◆ **Work instruction**: The data below is to be repeated in full, exactly as shown.

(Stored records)
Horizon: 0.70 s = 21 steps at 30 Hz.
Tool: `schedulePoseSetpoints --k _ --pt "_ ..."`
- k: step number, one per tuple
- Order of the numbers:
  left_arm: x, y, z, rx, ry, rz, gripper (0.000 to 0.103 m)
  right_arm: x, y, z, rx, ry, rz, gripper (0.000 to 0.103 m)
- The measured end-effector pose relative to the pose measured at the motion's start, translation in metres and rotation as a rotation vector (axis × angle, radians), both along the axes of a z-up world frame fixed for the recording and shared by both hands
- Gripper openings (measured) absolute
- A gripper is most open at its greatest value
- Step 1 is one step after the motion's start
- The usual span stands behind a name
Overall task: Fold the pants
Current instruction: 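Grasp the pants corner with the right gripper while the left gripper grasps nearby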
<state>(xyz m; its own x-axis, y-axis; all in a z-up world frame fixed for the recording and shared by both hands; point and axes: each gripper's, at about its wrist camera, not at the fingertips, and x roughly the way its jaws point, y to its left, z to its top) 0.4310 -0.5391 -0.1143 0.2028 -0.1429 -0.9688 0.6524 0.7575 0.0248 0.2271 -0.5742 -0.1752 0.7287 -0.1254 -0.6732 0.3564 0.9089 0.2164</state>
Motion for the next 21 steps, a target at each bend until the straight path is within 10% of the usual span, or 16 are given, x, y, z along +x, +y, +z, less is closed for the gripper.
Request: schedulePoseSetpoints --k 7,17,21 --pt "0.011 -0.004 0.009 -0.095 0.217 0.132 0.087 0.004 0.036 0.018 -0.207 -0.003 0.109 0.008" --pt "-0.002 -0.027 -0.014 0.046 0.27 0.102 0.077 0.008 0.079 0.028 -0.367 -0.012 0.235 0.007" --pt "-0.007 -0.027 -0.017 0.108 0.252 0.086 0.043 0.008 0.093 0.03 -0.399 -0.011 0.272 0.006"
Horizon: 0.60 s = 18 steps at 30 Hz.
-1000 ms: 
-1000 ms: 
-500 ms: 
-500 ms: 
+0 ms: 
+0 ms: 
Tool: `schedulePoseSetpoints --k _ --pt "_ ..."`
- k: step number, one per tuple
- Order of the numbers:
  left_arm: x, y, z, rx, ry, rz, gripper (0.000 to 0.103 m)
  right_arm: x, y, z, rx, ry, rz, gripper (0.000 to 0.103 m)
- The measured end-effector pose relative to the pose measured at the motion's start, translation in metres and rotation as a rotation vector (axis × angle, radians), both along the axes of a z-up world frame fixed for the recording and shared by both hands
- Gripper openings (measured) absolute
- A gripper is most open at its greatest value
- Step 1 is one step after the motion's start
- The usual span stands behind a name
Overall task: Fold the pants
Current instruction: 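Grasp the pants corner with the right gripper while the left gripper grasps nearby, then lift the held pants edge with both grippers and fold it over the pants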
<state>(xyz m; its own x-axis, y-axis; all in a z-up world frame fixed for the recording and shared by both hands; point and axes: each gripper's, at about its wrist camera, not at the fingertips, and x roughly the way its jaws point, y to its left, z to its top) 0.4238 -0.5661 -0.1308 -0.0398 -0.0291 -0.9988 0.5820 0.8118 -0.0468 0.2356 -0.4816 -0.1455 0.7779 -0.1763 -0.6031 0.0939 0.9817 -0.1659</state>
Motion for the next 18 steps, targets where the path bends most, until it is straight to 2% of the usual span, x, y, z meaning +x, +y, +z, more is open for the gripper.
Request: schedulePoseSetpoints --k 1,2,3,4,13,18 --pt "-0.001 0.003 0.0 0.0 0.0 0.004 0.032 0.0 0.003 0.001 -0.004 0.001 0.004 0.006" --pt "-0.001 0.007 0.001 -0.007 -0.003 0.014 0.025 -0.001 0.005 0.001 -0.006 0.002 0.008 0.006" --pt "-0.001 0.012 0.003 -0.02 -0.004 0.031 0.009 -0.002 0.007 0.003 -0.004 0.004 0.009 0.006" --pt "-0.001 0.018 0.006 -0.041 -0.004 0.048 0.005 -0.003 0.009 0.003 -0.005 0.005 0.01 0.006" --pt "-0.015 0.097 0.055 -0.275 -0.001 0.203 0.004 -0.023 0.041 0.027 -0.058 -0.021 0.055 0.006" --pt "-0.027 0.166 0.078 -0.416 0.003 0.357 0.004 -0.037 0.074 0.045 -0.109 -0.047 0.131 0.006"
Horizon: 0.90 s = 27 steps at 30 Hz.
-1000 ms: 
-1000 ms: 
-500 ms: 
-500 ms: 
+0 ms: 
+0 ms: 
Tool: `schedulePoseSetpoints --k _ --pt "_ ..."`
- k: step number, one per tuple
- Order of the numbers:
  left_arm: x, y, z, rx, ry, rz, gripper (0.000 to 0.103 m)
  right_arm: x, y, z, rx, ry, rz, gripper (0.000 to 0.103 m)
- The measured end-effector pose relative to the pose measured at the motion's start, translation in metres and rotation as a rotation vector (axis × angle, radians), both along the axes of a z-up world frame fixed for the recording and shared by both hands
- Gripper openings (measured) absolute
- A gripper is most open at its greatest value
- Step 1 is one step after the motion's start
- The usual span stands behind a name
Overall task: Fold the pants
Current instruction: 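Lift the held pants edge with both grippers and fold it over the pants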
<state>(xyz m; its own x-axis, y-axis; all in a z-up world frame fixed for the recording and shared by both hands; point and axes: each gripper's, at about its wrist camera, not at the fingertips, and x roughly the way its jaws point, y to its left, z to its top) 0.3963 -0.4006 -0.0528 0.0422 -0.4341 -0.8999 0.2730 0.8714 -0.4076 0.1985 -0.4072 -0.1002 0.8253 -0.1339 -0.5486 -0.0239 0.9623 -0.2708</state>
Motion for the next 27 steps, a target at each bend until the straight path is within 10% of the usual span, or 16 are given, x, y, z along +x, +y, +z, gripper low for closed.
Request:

◆ **Answer space**:
Horizon: 0.70 s = 21 steps at 30 Hz.
Tool: `schedulePoseSetpoints --k _ --pt "_ ..."`
- k: step number, one per tuple
- Order of the numbers:
  left_arm: x, y, z, rx, ry, rz, gripper (0.000 to 0.103 m)
  right_arm: x, y, z, rx, ry, rz, gripper (0.000 to 0.103 m)
- The measured end-effector pose relative to the pose measured at the motion's start, translation in metres and rotation as a rotation vector (axis × angle, radians), both along the axes of a z-up world frame fixed for the recording and shared by both hands
- Gripper openings (measured) absolute
- A gripper is most open at its greatest value
- Step 1 is one step after the motion's start
- The usual span stands behind a name
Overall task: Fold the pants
Current instruction: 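Grasp the pants corner with the right gripper while the left gripper grasps nearby
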<state>(xyz m; its own x-axis, y-axis; all in a z-up world frame fixed for the recording and shared by both hands; point and axes: each gripper's, at about its wrist camera, not at the fingertips, and x roughly the way its jaws point, y to its left, z to its top) 0.4310 -0.5391 -0.1143 0.2028 -0.1429 -0.9688 0.6524 0.7575 0.0248 0.2271 -0.5742 -0.1752 0.7287 -0.1254 -0.6732 0.3564 0.9089 0.2164</state>
Motion for the next 21 steps, a target at each bend until the straight path is within 10% of the usual span, or 16 are given, x, y, z along +x, +y, +z, less is closed for the gripper.
Request: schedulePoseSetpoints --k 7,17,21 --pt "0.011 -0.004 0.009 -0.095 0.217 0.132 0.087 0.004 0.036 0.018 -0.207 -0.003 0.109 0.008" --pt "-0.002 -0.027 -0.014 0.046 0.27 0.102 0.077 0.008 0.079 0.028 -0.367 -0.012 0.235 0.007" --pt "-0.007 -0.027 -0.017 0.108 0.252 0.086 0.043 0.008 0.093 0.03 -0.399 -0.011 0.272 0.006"
Horizon: 0.60 s = 18 steps at 30 Hz.
-1000 ms: 
-1000 ms: 
-500 ms: 
-500 ms: 
+0 ms: 
+0 ms: 
Tool: `schedulePoseSetpoints --k _ --pt "_ ..."`
- k: step number, one per tuple
- Order of the numbers:
  left_arm: x, y, z, rx, ry, rz, gripper (0.000 to 0.103 m)
  right_arm: x, y, z, rx, ry, rz, gripper (0.000 to 0.103 m)
- The measured end-effector pose relative to the pose measured at the motion's start, translation in metres and rotation as a rotation vector (axis × angle, radians), both along the axes of a z-up world frame fixed for the recording and shared by both hands
- Gripper openings (measured) absolute
- A gripper is most open at its greatest value
- Step 1 is one step after the motion's start
- The usual span stands behind a name
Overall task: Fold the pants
Current instruction: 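Grasp the pants corner with the right gripper while the left gripper grasps nearby, then lift the held pants edge with both grippers and fold it over the pants
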<state>(xyz m; its own x-axis, y-axis; all in a z-up world frame fixed for the recording and shared by both hands; point and axes: each gripper's, at about its wrist camera, not at the fingertips, and x roughly the way its jaws point, y to its left, z to its top) 0.4238 -0.5661 -0.1308 -0.0398 -0.0291 -0.9988 0.5820 0.8118 -0.0468 0.2356 -0.4816 -0.1455 0.7779 -0.1763 -0.6031 0.0939 0.9817 -0.1659</state>
Motion for the next 18 steps, targets where the path bends most, until it is straight to 2% of the usual span, x, y, z meaning +x, +y, +z, more is open for the gripper.
Request: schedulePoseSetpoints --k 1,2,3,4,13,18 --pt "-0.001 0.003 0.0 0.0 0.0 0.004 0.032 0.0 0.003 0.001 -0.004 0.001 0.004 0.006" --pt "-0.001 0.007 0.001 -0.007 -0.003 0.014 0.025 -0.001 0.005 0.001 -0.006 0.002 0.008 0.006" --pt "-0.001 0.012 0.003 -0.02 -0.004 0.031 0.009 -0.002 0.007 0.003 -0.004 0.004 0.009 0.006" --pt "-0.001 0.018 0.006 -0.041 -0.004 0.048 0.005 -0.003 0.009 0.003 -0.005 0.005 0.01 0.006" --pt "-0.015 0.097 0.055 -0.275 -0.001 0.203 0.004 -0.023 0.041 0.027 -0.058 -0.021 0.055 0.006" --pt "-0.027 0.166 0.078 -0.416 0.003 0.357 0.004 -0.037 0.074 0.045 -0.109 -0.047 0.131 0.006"
Horizon: 0.90 s = 27 steps at 30 Hz.
-1000 ms: 
-1000 ms: 
-500 ms: 
-500 ms: 
+0 ms: 
+0 ms: 
Tool: `schedulePoseSetpoints --k _ --pt "_ ..."`
- k: step number, one per tuple
- Order of the numbers:
  left_arm: x, y, z, rx, ry, rz, gripper (0.000 to 0.103 m)
  right_arm: x, y, z, rx, ry, rz, gripper (0.000 to 0.103 m)
- The measured end-effector pose relative to the pose measured at the motion's start, translation in metres and rotation as a rotation vector (axis × angle, radians), both along the axes of a z-up world frame fixed for the recording and shared by both hands
- Gripper openings (measured) absolute
- A gripper is most open at its greatest value
- Step 1 is one step after the motion's start
- The usual span stands behind a name
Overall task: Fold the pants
Current instruction: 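Lift the held pants edge with both grippers and fold it over the pants
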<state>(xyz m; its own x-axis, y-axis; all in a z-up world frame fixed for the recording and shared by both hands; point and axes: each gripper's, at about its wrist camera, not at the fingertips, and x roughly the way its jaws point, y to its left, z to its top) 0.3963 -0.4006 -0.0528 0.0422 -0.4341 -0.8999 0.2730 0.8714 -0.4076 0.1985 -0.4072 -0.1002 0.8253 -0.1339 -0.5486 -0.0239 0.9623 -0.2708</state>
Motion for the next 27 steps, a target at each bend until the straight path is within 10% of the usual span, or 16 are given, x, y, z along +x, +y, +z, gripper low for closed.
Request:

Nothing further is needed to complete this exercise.